A nova Exortação Apostólica do Papa acaba de ser publicada, Gaudete et exsultatesobre a santidade dos fiéis comuns. Que oportunidade de falar de santidade e de ter uma figura. Por ocasião da beatificação, surgiram inúmeras iniciativas. O mais importante é o do artista Koki Ruiz. Acabo de receber um que me disse Renato, um guitarrista clássico, que me diz que estão a preparar um documentário sobre Chiquitunga.
O milagre
Um casal surdo-mudo; ela engravida: chegam ao Centro de Saúde numa zona remota do país, muito precária. Por acaso, havia uma enfermeira que compreendia a linguagem gestual.
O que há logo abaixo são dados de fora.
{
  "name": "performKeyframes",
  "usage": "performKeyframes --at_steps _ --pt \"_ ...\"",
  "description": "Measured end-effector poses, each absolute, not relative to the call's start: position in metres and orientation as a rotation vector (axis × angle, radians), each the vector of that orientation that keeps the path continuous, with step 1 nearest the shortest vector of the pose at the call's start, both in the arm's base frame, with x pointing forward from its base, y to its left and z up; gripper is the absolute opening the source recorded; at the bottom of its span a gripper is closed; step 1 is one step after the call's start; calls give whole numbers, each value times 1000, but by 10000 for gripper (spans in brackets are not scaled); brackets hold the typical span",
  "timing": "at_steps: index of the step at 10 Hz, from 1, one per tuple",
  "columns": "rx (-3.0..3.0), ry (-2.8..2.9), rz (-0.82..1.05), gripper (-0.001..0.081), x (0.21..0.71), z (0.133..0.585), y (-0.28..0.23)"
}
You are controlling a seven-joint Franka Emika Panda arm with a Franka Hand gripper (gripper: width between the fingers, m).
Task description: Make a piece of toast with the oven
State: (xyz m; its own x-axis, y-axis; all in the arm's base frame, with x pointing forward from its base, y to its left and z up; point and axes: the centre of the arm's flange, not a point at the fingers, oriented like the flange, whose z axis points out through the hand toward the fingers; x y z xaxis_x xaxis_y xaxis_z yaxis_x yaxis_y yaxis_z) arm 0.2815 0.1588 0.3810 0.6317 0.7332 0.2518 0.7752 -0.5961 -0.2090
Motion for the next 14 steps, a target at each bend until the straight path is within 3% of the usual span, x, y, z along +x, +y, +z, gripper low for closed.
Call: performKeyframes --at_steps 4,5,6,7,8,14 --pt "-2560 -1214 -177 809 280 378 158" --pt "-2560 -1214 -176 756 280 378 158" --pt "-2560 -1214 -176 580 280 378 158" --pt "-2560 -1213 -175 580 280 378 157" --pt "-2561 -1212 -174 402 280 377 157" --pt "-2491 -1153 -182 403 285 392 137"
Quando o obstetra viu o estado do bebé, disse-lhe: "Não sei o que fazer, mas não tenho a certeza do que fazer.Encostei-me à parede, abri os braços, fechei os olhos e pedi com grande fé a intercessão de Chiquitunga perante Deus.".
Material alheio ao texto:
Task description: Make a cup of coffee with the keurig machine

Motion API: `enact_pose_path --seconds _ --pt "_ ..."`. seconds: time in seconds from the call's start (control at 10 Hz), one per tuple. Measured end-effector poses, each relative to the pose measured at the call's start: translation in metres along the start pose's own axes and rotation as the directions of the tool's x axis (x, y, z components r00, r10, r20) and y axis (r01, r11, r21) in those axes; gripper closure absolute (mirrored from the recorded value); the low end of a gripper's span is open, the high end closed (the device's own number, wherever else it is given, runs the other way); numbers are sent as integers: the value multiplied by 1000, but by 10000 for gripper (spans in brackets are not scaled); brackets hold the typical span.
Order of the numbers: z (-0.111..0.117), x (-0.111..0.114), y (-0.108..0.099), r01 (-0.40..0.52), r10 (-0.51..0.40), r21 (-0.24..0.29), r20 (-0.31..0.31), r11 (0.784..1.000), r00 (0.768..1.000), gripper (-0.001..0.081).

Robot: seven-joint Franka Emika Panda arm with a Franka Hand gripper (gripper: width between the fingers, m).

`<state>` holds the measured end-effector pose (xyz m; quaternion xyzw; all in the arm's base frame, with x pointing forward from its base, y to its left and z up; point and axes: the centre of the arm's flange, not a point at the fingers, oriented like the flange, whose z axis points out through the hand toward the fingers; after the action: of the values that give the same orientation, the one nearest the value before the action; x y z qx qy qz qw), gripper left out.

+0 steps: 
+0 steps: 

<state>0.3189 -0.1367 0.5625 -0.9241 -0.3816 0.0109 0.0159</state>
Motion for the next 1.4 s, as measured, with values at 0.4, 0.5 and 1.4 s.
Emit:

Depois de todo o trabalho de reanimação e orações pela saúde do recém-nascido, finalmente após 30 minutos o bebé começou a ter a sua primeira resposta cardiorrespiratória com respiração profunda, que foi o seu primeiro sinal vital. Pude ver e ouvir isto há alguns meses atrás numa missa em honra dos futuros beatos. Aos 15 anos de idade, é totalmente normal, sem qualquer deficiência. Está no 9º ano da escola, o que corresponde à sua idade. Mas não acaba aqui.
Os restos mortais de Chiquitunga encontravam-se no cemitério da família. Após algum tempo, foi decidido mudá-los para o convento. Estavam no mesmo lugar até que, por acaso, o Dr. Elio Marín foi chamado para assistir a uma freira. Foi-lhe dito que eles tinham os restos de Chiquitunga. Ele examinou-os e encontrou o cérebro petrificado. De um ponto de vista médico, esse cérebro deveria ter-se desintegrado nos primeiros dias, tendo em conta a doença e o calor que temos nestas terras. A Irmã Yolanda, que a conhecia, comentou: "... ela disse: "... ela ainda está viva.Ouvi a Madre Teresa Margaret dizer, quando ouviu que o corpo da Irmã Maria Felicia tinha permanecido incorrupto mais tempo que o habitual, que talvez Deus a quisesse glorificar, pois ela tinha sido uma freira muito virtuosa.".